The committee debated and rejected two amendments by Democrats addressing the administration’s plans to retrofit a gifted Qatari jumbo jet to serve as Air Force One.
Sen. Jeanne Shaheen’s (D-NH) amendment would have prohibited funding to modify or operate the Qatari jet, highlighting security and corruption concerns about the gift; the unclear costs and timeline associated with the retrofit; and comments by the secretary of the Air Force indicating that the administration plans to pull funding from a nuclear missile program to fund the overhaul.
Recent reports suggest that renovations could cost close to $1 billion.
“This jet was just delivered to the Department of Defense. We need to have a classified briefing to understand any proposed modifications and the risk of not applying them,” Sen.
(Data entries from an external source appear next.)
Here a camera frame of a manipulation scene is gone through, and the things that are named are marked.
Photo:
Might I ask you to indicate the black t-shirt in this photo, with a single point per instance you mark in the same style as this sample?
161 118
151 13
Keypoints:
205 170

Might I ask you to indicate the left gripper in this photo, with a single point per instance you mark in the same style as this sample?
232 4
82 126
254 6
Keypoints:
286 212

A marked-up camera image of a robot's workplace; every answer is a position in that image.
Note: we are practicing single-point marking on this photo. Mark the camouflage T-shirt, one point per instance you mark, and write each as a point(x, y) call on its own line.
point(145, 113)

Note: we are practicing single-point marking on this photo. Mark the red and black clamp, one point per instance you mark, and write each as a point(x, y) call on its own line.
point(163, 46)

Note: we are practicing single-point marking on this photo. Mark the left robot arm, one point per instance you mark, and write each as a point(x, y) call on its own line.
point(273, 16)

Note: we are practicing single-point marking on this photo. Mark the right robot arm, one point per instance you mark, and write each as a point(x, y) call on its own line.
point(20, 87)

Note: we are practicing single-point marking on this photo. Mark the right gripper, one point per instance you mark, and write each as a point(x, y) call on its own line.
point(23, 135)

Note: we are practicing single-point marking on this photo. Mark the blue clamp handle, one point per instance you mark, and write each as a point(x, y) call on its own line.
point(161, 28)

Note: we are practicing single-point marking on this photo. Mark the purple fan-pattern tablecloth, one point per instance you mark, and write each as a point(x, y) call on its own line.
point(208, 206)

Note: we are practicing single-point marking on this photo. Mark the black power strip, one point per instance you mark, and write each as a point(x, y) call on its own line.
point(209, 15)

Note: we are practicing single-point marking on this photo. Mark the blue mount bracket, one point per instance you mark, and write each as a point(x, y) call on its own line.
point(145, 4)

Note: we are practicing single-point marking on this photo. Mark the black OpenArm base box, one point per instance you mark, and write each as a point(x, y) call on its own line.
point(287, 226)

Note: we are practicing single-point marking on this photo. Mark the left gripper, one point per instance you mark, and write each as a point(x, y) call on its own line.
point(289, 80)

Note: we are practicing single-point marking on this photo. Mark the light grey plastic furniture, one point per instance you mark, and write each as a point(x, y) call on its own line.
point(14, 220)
Mitch McConnell (R-KY) responded, opposing the amendment. “The aircraft timeline is such that it’s not going to be modified with fiscal [year] [20]26 dollars in any event, making this a poison pill political amendment better suited for the [National Defense Authorization Act].”
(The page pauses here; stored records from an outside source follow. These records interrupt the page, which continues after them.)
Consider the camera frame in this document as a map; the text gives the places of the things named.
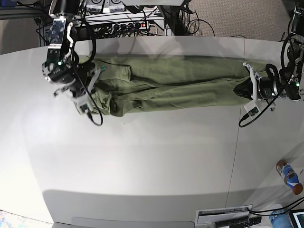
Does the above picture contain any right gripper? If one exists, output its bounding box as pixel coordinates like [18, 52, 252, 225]
[53, 65, 102, 115]

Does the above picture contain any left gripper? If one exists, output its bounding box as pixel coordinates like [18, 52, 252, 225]
[233, 62, 282, 117]

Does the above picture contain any green T-shirt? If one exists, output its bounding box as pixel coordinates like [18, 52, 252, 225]
[76, 56, 270, 117]

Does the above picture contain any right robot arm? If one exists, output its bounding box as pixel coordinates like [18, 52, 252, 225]
[42, 0, 101, 114]

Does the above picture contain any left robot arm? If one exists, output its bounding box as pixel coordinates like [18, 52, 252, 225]
[234, 0, 304, 121]

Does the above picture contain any brown bottle blue label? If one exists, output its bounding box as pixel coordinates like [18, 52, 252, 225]
[275, 160, 304, 195]

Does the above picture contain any white tray with black device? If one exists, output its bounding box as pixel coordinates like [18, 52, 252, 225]
[195, 205, 253, 228]

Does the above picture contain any blue water bottle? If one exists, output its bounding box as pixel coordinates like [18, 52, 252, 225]
[269, 210, 293, 228]

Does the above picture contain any laptop screen corner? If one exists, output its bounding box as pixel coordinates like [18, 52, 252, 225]
[289, 210, 304, 228]

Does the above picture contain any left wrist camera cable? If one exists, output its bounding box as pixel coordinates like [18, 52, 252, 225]
[238, 63, 283, 128]

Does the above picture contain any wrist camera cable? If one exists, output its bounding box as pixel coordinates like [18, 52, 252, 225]
[71, 14, 104, 126]
[238, 63, 283, 128]

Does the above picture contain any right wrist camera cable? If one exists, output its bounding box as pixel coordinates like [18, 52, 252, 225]
[71, 14, 104, 126]

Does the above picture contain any white power strip red switch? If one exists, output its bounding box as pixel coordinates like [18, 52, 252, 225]
[112, 22, 150, 32]
President Donald Trump said that the plane could make its first flight in February.
Shaheen withdrew the amendment due to Republican comments that the amendment would kill the defense spending bill.
Sen. Chris Murphy (D-CT) offered a more limited amendment that would have blocked the administration from transferring the plane to a private entity before the end of its useful life, an attempt to head off reported plans to transfer the plane, after Trump’s term, to his presidential library, potentially for his personal use, after his presidency.
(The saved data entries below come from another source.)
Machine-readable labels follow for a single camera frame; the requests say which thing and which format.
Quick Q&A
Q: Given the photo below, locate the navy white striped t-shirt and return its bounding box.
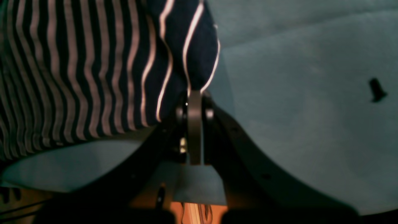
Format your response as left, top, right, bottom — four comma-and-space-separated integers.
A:
1, 0, 220, 161

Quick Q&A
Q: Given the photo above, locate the teal table cloth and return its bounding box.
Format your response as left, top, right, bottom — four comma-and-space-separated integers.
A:
1, 0, 397, 215

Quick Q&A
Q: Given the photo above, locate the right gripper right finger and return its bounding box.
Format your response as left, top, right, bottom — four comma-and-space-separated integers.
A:
202, 96, 361, 224

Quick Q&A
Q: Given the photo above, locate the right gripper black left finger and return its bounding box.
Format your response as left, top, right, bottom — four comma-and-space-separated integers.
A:
187, 90, 202, 166

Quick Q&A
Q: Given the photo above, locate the black screw upper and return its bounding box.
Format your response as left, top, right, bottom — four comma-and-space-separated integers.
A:
369, 78, 388, 103
Republicans again argued that a full briefing is necessary on the administration’s plans before making any such moves, and that the amendment would kill the defense spending bill.
“To address this claim that’s been made a few times that this is a poison pill, if I understand correctly, that means that the Senate would refuse to fund the Pentagon unless it allows the president to accept a jet from a foreign prince. If that’s true, I’d like to understand why that is the line in the sand that would be drawn,” Sen. Jon Ossoff (D-GA) responded. “The only other argument that I can conceive is that we think the President would veto the entire Pentagon budget unless he’s able to accept a jet from a foreign prince. I’d like to see him make that argument to the American public.”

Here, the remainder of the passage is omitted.